Notes on application procedure
Candidates should select one preferred project and optionally one reserve choice in which they have particular interest, in order that we can ensure their application is handled by the most appropriate software engineering staff. Notification of the selected projects should be sent by email, along with a C.V. and some source code. All these projects require competence in software engineering, so a body of work that demonstrates design, coding and testing skills is preferred. For postgraduate level candidates, the undergraduate final year project work may be most appropriate. Contributions to existing open source projects will also be considered favorably. Note the more constrained work, such as coursework from taught university modules, is unlikely to be sufficient to demonstrate the expected skill set. The provided source should be in Java, unless the selected project specifically calls for work in other languages. The submission will be reviewed by the potential project supervisors and candidates whose work meets the required standard will be invited to a face to face technical interview.
Addendum for 2016/17 onwards: in addition to topics below, candidates may submit their own proposals in the same format i.e. a brief outline of the problem to be addressed, the reason why it's interesting and, most importantly, an explanation of why it's useful to Red Hat.
Notes on project design
In contrast to some other industrial placements, most of these project topics require some element of original research. In such cases, students will be expected to become familiar with the state of the art in the relevant field and to contribute to it, whilst producing implementation work to the standard expected of a research prototype. Such projects may be viewed as having the same form and quality standards as a PhD, with much reduced scope to fit the allocated timescale.
Some projects may alternatively focus on software engineering discipline in preference to research, requiring students to produce code built and tested to production quality. These may require delivering features into a live project release on a fixed timeline. Finally, projects may focus on the practice of community open source, working in an open, agile and collaborative manner. Soft skills and non-code contributions may form a larger part of the assessment in such cases.
And now, the project list. These topics are offered for academic year 2019/20.
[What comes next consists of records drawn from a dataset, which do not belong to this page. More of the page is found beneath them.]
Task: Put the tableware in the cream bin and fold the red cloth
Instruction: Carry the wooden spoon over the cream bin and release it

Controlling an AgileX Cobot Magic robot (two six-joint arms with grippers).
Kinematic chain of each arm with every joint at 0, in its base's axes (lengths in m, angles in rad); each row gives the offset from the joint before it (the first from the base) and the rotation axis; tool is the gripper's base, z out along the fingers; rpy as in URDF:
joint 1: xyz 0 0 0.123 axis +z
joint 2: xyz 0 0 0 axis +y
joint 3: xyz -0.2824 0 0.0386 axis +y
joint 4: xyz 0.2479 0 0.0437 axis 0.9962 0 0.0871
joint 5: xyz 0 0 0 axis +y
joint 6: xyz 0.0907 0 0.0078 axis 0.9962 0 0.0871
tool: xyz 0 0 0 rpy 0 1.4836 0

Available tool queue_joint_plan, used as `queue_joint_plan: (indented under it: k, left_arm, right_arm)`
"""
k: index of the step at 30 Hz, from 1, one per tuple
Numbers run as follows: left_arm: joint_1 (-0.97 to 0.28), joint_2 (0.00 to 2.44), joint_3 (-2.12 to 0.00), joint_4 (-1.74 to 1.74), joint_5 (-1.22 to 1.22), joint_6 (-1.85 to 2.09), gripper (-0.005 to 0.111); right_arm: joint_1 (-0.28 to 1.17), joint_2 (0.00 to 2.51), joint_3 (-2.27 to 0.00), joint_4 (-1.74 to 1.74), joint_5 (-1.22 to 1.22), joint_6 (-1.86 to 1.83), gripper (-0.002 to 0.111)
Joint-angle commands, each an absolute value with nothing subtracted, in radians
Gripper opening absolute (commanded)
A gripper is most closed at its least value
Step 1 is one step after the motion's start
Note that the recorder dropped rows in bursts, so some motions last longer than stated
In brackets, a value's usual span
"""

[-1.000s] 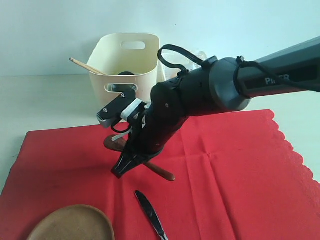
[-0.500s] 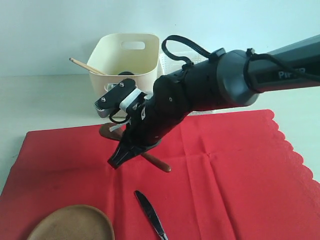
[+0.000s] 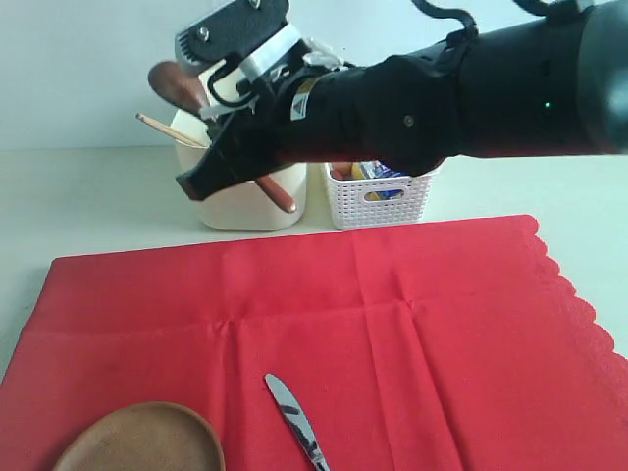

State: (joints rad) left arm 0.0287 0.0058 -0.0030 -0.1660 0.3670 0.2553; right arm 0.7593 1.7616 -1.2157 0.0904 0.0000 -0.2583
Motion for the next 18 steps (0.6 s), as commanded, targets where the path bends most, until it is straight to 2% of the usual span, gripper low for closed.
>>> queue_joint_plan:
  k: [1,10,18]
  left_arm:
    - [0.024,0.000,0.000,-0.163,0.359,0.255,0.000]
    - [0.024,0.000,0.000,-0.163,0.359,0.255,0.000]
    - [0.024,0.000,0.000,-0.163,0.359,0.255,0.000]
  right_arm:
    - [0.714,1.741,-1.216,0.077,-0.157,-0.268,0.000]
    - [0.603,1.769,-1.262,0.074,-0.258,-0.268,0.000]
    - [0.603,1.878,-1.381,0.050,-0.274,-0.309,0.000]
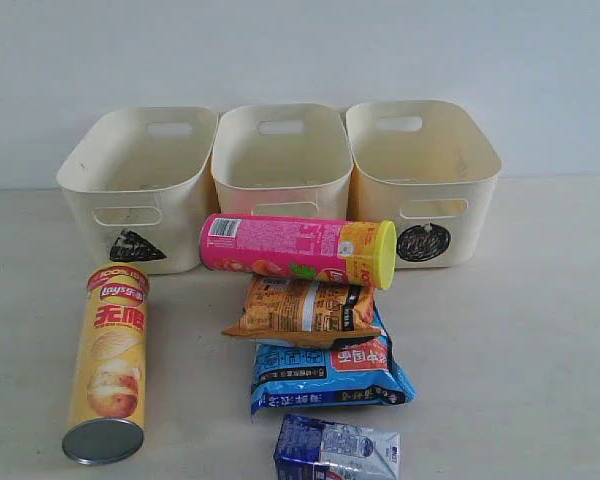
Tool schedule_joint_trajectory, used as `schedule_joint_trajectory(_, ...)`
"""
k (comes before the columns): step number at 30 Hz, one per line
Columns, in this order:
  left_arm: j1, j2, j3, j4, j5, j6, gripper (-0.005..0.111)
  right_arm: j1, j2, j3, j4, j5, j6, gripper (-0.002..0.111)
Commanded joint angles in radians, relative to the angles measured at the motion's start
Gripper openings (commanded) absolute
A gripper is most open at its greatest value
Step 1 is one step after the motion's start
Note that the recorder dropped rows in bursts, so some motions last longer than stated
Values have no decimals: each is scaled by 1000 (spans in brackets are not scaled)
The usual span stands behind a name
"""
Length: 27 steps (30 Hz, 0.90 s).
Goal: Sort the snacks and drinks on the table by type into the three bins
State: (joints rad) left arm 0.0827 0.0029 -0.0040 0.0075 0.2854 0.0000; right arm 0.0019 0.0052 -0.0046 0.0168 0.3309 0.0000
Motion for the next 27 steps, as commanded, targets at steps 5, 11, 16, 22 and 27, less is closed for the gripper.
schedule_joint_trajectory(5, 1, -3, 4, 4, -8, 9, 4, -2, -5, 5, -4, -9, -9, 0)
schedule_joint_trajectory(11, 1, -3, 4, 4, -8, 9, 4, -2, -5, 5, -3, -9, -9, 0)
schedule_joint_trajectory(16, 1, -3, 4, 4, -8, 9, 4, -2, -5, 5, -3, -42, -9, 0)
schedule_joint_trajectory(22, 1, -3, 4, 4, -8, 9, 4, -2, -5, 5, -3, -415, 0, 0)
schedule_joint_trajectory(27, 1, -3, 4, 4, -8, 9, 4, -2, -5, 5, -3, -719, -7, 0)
Persistent Memory for Java Middleware
Persistent Memory retains data without power (like HDD/SSD storage), but is byte addressable (like RAM). It thus presents a new programming model, with novel characteristics and benefits that are not yet fully exploited. See e.g. https://www.snia.org/PM and https://www.usenix.org/system/files/login/articles/login_summer17_07_rudoff.pdf for background. Whilst some libraries are starting to emerge to provide higher level APIs to these low-level hardware features, see e.g. pmem.io: PMDK , the options for accessing this functionality from Java are still limited. For JavaEE middleware use cases that require fault tolerance, e.g. XA transactions logs, messaging logs, in-memory data grids and databases, PM represents a key opportunity for performance gains.
In this project you will explore ways to utilise persistent memory from Java middleware such as the Narayana transaction engine, Apache ActiveMQ-Artemis messaging system and Infinispan data grid. In addition to Java, some grasp of C will likely be necessary for this project. Experience of JNI, hardware architecture, linux system programming, profiling and benchmarking may be beneficial.
Graph Analytics for mavenized Java libraries
Java software components are frequently combined by maven dependency management tooling, using project metadata expressed in the form of .pom files. Understanding these dependency relationships is key to e.g. determining the potential impact of bugs or security vulnerabilities, the spread of open source licenses, the adoption lifecycle of releases and suchlike.
In this project you will develop tooling and techniques for the analysis of a large corpus of maven metadata (~4million .pom files) using a predominantly graph-oriented approach. The use of graph processing frameworks (e.g. GraphX, Gelly, Giraph) and/or graph databases (e.g. Neo4j) will likely be central to the project. Some understanding of maven internals may also be useful.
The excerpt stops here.